***** Task material *****

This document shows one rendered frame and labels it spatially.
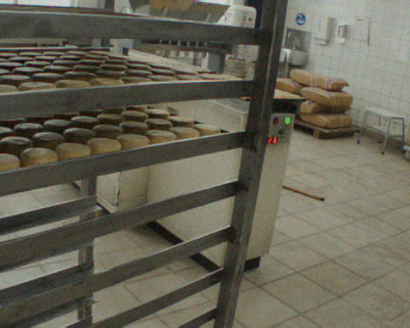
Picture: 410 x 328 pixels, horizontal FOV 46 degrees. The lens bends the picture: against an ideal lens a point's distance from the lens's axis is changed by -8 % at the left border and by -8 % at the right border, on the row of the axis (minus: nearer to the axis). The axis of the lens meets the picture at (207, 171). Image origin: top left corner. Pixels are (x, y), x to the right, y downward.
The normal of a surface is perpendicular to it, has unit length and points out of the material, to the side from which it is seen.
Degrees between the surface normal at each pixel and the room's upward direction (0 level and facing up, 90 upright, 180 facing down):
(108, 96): 90
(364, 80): 90
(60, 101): 90
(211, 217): 90
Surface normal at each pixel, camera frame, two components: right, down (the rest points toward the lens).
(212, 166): -0.78, 0.09
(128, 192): 0.61, 0.32
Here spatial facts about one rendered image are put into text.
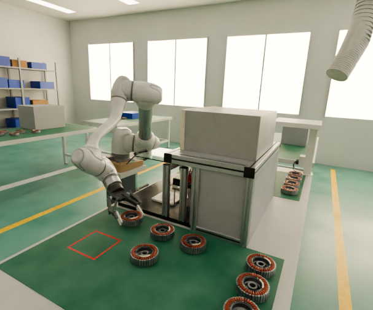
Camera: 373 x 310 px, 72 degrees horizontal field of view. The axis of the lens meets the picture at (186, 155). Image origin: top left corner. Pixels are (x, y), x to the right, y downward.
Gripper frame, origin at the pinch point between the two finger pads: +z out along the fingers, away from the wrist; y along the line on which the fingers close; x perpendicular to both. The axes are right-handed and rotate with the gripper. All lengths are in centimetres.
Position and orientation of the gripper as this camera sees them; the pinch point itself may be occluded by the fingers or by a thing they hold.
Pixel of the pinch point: (131, 217)
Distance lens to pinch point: 134.0
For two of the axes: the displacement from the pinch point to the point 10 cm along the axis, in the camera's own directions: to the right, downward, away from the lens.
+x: 3.6, -7.3, -5.9
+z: 5.4, 6.7, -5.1
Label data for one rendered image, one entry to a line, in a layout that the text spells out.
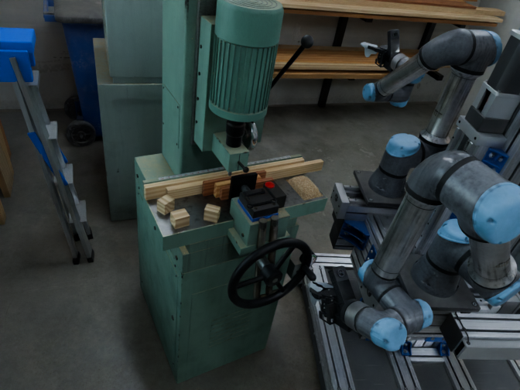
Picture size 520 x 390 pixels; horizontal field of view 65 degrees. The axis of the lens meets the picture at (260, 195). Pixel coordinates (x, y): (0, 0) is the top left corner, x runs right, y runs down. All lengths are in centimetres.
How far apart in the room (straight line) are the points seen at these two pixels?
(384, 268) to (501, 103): 60
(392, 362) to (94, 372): 127
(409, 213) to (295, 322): 130
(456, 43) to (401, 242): 74
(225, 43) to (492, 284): 93
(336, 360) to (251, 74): 123
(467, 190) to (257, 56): 60
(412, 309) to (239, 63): 77
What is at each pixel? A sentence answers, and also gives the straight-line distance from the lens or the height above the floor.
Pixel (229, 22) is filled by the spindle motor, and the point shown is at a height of 146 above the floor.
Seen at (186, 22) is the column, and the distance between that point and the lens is 132.
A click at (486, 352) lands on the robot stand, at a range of 155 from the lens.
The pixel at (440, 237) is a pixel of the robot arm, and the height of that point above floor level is 100.
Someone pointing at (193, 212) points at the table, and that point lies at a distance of 131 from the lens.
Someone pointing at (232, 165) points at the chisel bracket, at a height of 102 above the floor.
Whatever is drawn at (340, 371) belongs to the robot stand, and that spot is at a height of 23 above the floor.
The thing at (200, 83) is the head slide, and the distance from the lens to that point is 135.
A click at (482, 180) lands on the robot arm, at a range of 91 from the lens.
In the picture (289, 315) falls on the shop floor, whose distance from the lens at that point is 223.
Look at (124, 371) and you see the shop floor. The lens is 202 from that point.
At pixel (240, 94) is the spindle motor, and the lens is 117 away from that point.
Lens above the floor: 176
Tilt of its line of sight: 37 degrees down
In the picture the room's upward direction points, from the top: 11 degrees clockwise

*****

What needs to be done> Exactly the lines from the start of the entries above through the line with "The normal of" should be reproduced, and nothing else; drop the pictures.

Answer for the task>
This document shows one rendered frame and labels it spatially.
Picture: 410 x 328 pixels, horizontal FOV 46 degrees. The lens bends the picture: against an ideal lens a point's distance from the lens's axis is changed by -8 % at the left border and by -8 % at the right border, on the row of the axis (minus: nearer to the axis). The axis of the lens meets the picture at (207, 171). Image origin: top left corner. Pixels are (x, y), x to the right, y downward.
The normal of a surface is perpendicular to it, has unit length and points out of the material, to the side from which it is seen.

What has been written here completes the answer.